Ray: Well, they didn’t for many years, but I know they’re pretty much recycling everything that they have, I understand. We’re not involved in any of their contracts, but knowing some of the people that do have those, they’re doing a pretty fair job of recycling. One new area that I forgot to mention that we’re getting into now is a book cutting, hardback books has been a real, not something that we’ve been into. But that’s kind of a new area now that we have some machines and we’re cutting the backs off of the hardback books. And so it’s another source of a quite ledger and office pack, and classification that a lot of the mills are using now. Color ledger is kind of a lost grade right now.
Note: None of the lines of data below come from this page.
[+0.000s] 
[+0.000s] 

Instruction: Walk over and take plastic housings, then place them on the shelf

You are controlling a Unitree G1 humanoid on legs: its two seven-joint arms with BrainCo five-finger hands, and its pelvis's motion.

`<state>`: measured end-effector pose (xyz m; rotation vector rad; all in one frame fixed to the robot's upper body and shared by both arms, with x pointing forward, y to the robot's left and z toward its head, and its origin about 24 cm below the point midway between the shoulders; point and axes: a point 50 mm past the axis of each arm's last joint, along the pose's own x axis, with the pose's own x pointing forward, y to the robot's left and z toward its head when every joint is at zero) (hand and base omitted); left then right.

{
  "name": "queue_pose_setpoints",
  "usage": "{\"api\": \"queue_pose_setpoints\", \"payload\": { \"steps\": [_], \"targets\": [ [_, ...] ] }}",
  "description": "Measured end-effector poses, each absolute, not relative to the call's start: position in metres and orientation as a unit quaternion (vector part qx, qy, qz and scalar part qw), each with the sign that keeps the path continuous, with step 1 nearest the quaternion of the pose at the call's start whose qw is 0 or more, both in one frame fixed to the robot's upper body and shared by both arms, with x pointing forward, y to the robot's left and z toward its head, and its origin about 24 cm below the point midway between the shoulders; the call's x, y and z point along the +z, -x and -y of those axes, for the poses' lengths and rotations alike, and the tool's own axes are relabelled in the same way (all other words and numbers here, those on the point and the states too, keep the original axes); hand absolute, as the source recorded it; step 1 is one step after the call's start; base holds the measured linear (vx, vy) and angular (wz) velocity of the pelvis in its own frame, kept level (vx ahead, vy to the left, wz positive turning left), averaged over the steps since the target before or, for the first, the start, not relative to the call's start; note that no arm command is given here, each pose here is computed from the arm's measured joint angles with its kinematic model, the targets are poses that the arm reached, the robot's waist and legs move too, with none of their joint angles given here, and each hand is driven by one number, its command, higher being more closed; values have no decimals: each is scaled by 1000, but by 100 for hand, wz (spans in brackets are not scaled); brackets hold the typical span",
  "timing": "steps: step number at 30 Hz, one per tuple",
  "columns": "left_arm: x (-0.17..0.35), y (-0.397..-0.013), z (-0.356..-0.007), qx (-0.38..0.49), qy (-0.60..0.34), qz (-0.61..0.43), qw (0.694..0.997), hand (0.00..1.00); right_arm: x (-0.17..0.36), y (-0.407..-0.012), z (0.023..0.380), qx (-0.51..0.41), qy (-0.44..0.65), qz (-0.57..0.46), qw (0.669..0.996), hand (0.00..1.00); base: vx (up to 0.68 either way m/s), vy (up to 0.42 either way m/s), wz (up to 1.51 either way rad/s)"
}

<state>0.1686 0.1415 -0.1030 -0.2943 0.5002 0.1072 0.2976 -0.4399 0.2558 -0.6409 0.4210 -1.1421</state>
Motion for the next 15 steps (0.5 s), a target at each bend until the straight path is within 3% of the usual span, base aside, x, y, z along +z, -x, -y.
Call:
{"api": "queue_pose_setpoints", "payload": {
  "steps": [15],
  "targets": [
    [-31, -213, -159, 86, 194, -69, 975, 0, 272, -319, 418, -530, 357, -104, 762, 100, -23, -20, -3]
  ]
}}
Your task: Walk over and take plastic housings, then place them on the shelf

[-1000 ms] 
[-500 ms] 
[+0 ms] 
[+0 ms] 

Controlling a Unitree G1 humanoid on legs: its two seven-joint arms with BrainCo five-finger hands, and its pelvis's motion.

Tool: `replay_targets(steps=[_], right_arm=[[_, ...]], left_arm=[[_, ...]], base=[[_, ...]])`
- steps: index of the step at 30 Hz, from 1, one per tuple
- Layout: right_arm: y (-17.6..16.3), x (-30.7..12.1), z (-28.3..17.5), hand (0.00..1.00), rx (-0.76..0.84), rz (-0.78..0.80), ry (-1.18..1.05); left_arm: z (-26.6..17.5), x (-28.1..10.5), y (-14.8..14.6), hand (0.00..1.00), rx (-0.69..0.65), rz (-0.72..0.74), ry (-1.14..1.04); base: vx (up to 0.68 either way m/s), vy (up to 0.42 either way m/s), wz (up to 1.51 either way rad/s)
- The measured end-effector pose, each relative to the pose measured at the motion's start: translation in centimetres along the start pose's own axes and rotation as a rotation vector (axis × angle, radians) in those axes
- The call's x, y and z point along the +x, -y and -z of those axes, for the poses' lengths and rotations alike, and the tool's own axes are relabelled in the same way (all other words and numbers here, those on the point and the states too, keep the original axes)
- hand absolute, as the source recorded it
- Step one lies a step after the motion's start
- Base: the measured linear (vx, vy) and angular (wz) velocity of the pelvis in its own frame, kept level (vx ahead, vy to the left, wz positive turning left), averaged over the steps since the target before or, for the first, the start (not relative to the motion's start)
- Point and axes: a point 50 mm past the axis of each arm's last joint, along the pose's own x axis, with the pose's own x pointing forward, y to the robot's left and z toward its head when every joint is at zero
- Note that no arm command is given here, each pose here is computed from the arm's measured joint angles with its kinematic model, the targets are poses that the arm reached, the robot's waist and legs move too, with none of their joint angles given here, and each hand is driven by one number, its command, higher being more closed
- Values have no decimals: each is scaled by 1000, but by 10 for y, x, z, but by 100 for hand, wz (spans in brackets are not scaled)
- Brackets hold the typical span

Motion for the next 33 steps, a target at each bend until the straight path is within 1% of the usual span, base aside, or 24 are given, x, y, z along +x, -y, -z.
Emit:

And office pack has become the NeuLion in grade.

Interviewer: What’s the source for the books?

Ray: That comes from libraries, schools, law firms. Some of the charity, goodwill, salvation army, they all have hardback books that they get in from their customers. So, we’re, bringing in books now from the whole Northwest.

Interviewer: And is that a mechanized way or is that have to be done by hand?

Ray: It’s done by hand. Yeah, they’re shoved through a saw. And safety is a factor there that we’ve pretty much have all the regards in place, and that’s just a new operation just starting up this week. So, I’m not sure yet how it’s going to go, but we’re looking to hopefully make a good profit on those because we’re taking it out of the landfill.

Interviewer: Is there any markets in the hardbound portion of the book that you’re cutting off or does that…?

Ray: That’s basically used for hog fuel. Some of the mills in the area use it too for their furnaces and they’re able to utilize that along with the wood waste.

Interviewer: So that’s a new aspect of recycling that I get that we’ve not seen before.

Ray: No. There’s companies that have been doing that before. It’s just new for us.

Interviewer: New for you.

Ray: Yes.

Interviewer: Anything else you can think of?

Ray: No, I think that’s…I think we’ve covered everything. Oh. When my 50 years of recycling, there’s been a number of funny stories, but I think the best one was one day a fellow drove in with his car newspapers in the backseat, drove in on the scale and the way master weighed in. He backed out, went around to the other side of the building where he was supposed to dump the newspapers and he unloaded the newspaper but also opened up the trunk and out popped his either girlfriend or his wife. She was all dressed with nylons high heels. She jumped out and went up the street. Then he came back on the scale and weighed out. So he got an extra 120 pounds probably of payment for newspapers. So I don’t know how many times he did that, but we did catch him on that one. He never came back.